Проталкиваясь через торговые ряды в сторону юго-восточной городской стены, и вслушиваясь в многоголосый хор тысяч людей, зазывающих, торгующихся, обменивающихся новостями и сплетнями, Эвдор различил нечто более важное, чем обсуждение прелестей рабынь или вероятность существования жирафов:
— ...на рассвете перешли реку, под дождем...
— ...все, как один бежали, убитых — тьма!..
— ...говорят, римляне построили вал с узким проходом и, заманив внутрь конницу, всех перебили!..
— А вон там говорят, что ночью реку перешли...
— Да врут, кого ты слушаешь! Я точно знаю!
— Сам, что ли, видел?
— ...царевич к отцу бежал, в Пергам...
— ...всех вырезали, до единого.
— Не может быть!
— Верно говорю! А Митридата на кол посадили.
— Римляне на кол не сажают.
— Ты мне не веришь? Да мне Архилох сказал, а он врать не будет!
— Эх, граждане, что теперь-то?
— Радоваться надо, Митридат мертв, победа!
— Ты его мертвым видел?
— Нет, конечно, где я и где он...
— То-то.
— Не Эвпатора убили, а сына его.
— Жив он, в Пергам бежал.
— А римляне что?
— Что-что... по пятам идут.
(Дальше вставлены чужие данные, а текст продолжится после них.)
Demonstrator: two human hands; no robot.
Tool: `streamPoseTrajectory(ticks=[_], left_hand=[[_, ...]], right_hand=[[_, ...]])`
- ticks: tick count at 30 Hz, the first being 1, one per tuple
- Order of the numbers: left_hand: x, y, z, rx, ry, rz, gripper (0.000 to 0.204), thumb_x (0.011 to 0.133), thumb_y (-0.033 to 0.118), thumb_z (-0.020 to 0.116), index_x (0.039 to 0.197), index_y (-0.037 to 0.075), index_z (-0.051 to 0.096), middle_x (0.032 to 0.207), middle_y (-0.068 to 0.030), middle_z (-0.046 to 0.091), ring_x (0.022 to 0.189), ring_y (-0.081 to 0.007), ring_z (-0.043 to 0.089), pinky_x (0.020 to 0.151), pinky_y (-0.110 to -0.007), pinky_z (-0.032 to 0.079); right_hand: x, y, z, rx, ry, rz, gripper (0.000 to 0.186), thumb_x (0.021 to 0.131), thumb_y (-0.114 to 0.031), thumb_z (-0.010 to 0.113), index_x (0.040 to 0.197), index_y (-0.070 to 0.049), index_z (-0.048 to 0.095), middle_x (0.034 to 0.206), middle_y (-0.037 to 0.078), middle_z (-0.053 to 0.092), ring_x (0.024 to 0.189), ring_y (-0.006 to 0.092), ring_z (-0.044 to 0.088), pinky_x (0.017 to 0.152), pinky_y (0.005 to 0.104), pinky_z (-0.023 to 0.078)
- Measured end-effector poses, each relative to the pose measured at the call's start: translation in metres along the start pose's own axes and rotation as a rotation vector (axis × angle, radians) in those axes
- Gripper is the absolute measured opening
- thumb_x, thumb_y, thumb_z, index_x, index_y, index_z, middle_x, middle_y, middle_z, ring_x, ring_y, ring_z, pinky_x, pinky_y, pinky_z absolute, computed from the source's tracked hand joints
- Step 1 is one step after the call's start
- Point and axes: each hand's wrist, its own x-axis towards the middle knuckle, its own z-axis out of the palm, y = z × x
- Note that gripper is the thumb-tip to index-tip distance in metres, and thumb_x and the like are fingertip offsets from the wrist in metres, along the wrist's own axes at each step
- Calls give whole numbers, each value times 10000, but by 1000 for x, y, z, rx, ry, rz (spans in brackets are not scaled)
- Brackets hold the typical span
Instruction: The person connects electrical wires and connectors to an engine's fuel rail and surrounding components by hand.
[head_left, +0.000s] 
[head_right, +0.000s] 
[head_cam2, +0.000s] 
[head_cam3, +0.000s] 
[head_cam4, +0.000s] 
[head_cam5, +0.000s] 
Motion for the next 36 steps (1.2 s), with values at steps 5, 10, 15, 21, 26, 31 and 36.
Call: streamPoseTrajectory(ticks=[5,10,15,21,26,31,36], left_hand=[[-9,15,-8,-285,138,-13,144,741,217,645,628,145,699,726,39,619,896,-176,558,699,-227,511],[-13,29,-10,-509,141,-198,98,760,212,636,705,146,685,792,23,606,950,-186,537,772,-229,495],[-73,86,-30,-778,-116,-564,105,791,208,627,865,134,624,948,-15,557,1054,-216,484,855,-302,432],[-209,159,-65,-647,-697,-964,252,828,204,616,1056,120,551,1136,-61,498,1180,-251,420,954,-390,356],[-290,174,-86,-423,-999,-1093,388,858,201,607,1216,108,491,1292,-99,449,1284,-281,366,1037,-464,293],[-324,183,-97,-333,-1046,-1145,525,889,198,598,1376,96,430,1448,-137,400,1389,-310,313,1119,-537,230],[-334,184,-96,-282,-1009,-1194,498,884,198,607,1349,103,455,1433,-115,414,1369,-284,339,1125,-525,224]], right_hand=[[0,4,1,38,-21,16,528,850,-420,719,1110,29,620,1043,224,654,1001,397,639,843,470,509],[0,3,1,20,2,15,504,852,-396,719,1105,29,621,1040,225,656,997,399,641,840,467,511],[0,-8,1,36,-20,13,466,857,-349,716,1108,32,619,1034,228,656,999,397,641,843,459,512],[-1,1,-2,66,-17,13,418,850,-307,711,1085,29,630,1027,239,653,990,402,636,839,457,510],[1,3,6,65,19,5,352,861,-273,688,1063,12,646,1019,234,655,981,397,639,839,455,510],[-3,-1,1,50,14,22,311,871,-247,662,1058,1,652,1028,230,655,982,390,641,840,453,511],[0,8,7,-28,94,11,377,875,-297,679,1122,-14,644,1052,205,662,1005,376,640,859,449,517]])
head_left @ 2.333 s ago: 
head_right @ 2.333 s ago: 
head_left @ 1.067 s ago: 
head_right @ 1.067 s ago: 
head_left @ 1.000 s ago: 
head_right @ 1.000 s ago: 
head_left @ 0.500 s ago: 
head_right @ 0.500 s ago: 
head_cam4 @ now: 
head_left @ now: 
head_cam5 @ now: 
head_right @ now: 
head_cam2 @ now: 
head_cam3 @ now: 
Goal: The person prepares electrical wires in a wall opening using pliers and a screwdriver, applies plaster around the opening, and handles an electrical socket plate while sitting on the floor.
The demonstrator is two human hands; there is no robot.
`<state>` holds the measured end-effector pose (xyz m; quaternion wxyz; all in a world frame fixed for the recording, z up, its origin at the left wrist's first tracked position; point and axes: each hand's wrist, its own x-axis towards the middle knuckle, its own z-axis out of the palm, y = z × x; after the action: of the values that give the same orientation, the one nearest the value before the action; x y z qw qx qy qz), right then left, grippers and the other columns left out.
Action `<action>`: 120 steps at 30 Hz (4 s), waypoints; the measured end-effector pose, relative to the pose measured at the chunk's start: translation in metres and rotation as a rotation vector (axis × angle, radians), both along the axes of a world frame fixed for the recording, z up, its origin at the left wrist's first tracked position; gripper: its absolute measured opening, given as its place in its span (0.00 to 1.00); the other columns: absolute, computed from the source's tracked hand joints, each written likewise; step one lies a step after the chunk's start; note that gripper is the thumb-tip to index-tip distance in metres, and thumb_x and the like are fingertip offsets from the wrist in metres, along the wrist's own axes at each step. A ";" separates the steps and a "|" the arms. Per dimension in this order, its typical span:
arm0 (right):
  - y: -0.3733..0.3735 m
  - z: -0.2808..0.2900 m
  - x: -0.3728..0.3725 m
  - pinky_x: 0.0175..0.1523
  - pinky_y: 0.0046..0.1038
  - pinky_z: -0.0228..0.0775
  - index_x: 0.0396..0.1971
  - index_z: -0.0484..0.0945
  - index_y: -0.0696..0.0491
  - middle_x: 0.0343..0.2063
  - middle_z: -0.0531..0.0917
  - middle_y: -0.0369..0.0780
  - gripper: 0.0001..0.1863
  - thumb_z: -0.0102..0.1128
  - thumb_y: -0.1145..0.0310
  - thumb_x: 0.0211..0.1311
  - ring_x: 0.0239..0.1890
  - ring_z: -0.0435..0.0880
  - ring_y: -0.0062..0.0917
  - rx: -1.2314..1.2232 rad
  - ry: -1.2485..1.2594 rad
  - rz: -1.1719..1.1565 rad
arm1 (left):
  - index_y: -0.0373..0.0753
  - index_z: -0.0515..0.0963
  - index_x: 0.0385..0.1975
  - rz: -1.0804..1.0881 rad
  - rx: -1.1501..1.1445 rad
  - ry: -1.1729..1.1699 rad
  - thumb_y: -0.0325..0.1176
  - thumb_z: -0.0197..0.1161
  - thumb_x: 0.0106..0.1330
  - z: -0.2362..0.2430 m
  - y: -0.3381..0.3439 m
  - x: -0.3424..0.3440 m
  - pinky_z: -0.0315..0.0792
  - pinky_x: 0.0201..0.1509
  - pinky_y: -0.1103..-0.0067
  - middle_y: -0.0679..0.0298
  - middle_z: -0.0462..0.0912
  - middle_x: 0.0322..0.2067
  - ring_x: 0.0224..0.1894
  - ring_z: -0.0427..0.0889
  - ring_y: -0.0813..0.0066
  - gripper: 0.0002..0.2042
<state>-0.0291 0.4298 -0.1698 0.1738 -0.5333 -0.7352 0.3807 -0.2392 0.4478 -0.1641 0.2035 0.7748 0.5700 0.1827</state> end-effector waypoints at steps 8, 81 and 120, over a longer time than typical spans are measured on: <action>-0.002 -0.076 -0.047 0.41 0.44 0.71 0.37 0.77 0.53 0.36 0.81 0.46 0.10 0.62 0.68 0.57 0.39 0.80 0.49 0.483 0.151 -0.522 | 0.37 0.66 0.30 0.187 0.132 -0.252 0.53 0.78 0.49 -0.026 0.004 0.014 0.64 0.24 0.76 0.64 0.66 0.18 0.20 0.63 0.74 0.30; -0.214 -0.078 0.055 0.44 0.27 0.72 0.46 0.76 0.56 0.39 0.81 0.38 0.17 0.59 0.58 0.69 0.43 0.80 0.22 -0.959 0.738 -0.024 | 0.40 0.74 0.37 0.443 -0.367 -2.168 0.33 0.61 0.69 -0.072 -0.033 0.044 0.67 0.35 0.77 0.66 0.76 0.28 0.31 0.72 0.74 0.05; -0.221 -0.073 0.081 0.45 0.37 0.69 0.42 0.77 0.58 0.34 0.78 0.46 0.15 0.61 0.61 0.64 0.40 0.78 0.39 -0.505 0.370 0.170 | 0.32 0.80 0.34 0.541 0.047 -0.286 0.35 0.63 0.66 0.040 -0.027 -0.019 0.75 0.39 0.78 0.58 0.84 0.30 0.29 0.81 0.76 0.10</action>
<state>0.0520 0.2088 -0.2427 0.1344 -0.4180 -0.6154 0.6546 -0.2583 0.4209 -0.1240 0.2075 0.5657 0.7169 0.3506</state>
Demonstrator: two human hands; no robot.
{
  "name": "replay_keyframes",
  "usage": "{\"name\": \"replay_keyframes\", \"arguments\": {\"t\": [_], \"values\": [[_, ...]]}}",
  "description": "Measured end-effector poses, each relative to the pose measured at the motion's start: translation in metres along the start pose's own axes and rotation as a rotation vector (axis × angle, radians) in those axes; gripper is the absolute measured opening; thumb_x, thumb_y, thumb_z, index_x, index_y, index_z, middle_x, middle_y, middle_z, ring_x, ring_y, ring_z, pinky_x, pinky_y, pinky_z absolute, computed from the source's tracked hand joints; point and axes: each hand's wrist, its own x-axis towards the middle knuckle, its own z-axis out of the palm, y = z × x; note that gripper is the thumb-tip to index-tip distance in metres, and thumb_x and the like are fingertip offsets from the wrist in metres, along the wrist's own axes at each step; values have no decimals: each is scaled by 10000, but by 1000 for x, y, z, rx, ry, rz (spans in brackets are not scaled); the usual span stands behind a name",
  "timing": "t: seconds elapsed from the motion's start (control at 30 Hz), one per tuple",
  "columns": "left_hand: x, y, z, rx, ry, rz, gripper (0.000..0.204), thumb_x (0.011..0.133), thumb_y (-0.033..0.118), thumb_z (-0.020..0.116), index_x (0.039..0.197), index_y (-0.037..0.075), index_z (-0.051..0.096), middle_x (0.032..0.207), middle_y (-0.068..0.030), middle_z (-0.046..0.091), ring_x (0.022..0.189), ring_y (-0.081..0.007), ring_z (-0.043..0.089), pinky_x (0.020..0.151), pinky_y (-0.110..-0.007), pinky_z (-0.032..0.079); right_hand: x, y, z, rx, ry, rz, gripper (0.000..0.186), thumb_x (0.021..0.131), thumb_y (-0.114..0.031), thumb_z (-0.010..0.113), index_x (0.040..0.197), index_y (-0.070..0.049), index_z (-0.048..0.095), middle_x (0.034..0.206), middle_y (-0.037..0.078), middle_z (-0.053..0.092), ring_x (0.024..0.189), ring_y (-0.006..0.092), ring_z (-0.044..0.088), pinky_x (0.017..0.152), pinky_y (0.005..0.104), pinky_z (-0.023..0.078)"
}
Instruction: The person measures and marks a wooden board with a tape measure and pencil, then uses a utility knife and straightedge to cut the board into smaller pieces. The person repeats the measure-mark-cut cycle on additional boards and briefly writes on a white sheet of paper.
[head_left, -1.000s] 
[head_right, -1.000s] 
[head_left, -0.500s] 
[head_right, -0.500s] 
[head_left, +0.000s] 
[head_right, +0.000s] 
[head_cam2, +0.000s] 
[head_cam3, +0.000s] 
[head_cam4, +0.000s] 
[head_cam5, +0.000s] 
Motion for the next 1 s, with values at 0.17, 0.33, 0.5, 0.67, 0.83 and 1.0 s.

Пергам уже осадили, небось.
— Да не, взяли уже! Под чистую разграбили, царя на кол...
— Ты-то почем знаешь?
— Да мне Архилох...
— ...а кто идет-то? Сулла?
— Сулла в Фессалии.
— Да ну? А кто тогда?..
А дальше уже совсем интересно, Эвдор резко замедлил шаг, жадно ловя каждое слово, а разобрав разговор, вообще остановился:
— ...в военной гавани они, сам сегодня видел.